== Data shown

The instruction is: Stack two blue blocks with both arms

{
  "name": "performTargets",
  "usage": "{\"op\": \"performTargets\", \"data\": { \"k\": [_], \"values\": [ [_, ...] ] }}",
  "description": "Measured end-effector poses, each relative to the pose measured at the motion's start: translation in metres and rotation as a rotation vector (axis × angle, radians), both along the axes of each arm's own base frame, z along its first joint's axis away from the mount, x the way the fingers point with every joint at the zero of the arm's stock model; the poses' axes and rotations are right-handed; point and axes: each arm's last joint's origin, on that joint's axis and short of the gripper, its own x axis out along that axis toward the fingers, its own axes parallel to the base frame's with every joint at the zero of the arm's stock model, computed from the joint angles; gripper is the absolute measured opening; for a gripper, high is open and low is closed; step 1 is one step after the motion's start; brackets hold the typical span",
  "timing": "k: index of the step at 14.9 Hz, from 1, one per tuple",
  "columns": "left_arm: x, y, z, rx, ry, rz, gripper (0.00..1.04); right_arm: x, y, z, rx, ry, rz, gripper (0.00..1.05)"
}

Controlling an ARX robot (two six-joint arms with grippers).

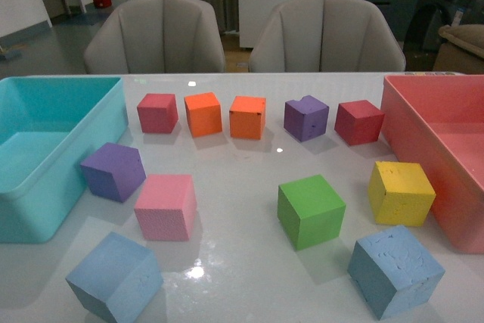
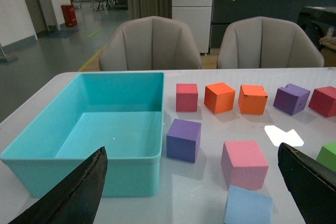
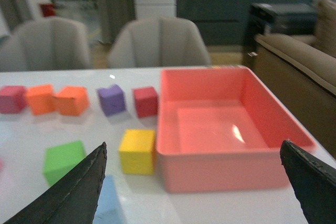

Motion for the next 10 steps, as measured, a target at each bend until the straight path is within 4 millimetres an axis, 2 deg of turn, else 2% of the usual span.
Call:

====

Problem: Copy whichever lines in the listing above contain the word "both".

Result of the task:
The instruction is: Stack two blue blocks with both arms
  "description": "Measured end-effector poses, each relative to the pose measured at the motion's start: translation in metres and rotation as a rotation vector (axis × angle, radians), both along the axes of each arm's own base frame, z along its first joint's axis away from the mount, x the way the fingers point with every joint at the zero of the arm's stock model; the poses' axes and rotations are right-handed; point and axes: each arm's last joint's origin, on that joint's axis and short of the gripper, its own x axis out along that axis toward the fingers, its own axes parallel to the base frame's with every joint at the zero of the arm's stock model, computed from the joint angles; gripper is the absolute measured opening; for a gripper, high is open and low is closed; step 1 is one step after the motion's start; brackets hold the typical span",

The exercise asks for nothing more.